Task statement →
Give the data again exactly as written, without any of its pictures.
▼▼▼
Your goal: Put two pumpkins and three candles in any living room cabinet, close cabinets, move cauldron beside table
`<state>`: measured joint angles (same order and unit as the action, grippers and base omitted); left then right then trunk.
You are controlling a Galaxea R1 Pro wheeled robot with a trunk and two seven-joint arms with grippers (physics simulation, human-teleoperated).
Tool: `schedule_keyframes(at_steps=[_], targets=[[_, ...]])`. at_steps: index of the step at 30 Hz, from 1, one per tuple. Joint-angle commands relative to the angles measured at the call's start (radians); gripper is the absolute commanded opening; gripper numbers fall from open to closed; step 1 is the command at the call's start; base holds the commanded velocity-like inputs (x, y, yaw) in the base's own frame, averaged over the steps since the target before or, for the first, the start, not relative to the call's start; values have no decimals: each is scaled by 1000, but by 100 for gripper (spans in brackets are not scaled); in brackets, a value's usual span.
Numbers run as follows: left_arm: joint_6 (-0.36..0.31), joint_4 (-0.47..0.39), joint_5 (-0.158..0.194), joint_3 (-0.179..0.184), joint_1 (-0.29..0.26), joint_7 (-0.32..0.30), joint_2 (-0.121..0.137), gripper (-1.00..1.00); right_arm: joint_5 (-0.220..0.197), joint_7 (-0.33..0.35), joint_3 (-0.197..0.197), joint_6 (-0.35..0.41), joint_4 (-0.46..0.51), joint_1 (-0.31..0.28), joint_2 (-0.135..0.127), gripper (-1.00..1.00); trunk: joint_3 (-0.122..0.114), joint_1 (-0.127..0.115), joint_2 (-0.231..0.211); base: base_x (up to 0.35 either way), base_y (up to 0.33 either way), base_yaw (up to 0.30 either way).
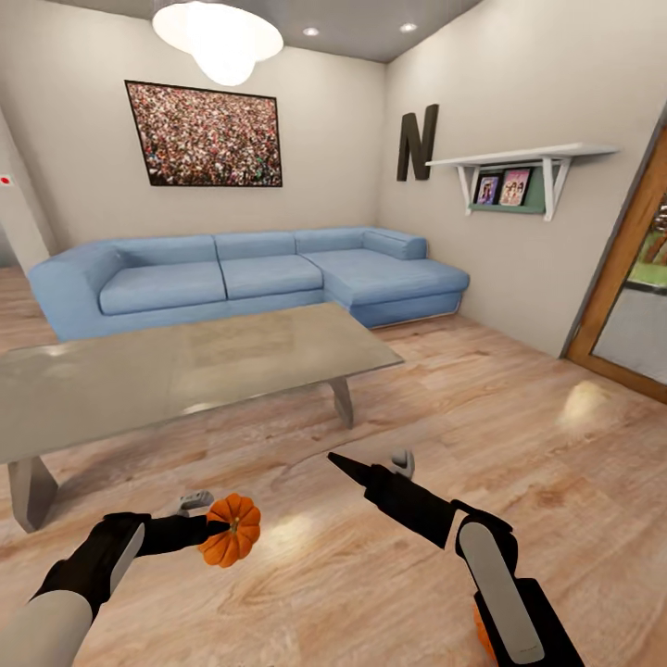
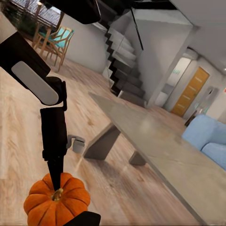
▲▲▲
Your response →
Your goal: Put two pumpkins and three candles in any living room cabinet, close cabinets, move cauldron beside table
`<state>`: measured joint angles (same order and unit as the action, grippers and base omitted); left then right then trunk.
You are controlling a Galaxea R1 Pro wheeled robot with a trunk and two seven-joint arms with grippers (physics simulation, human-teleoperated).
Tool: `schedule_keyframes(at_steps=[_], targets=[[_, ...]])`. at_steps: index of the step at 30 Hz, from 1, one per tuple. Joint-angle commands relative to the angles measured at the call's start (radians); gripper is the absolute commanded opening; gripper numbers fall from open to closed; step 1 is the command at the call's start; base holds the commanded velocity-like inputs (x, y, yaw) in the base's own frame, averaged over the steps since the target before or, for the first, the start, not relative to the call's start; values have no decimals: each is scaled by 1000, but by 100 for gripper (spans in brackets are not scaled); in brackets, a value's usual span.
Numbers run as follows: left_arm: joint_6 (-0.36..0.31), joint_4 (-0.47..0.39), joint_5 (-0.158..0.194), joint_3 (-0.179..0.184), joint_1 (-0.29..0.26), joint_7 (-0.32..0.30), joint_2 (-0.121..0.137), gripper (-1.00..1.00); right_arm: joint_5 (-0.220..0.197), joint_7 (-0.33..0.35), joint_3 (-0.197..0.197), joint_6 (-0.35..0.41), joint_4 (-0.46..0.51), joint_1 (-0.31..0.28), joint_2 (-0.135..0.127), gripper (-1.00..1.00); trunk: joint_3 (-0.122..0.114), joint_1 (-0.127..0.115), joint_2 (-0.231..0.211); base: base_x (up to 0.35 either way), base_y (up to 0.33 either way), base_yaw (up to 0.30 either way).

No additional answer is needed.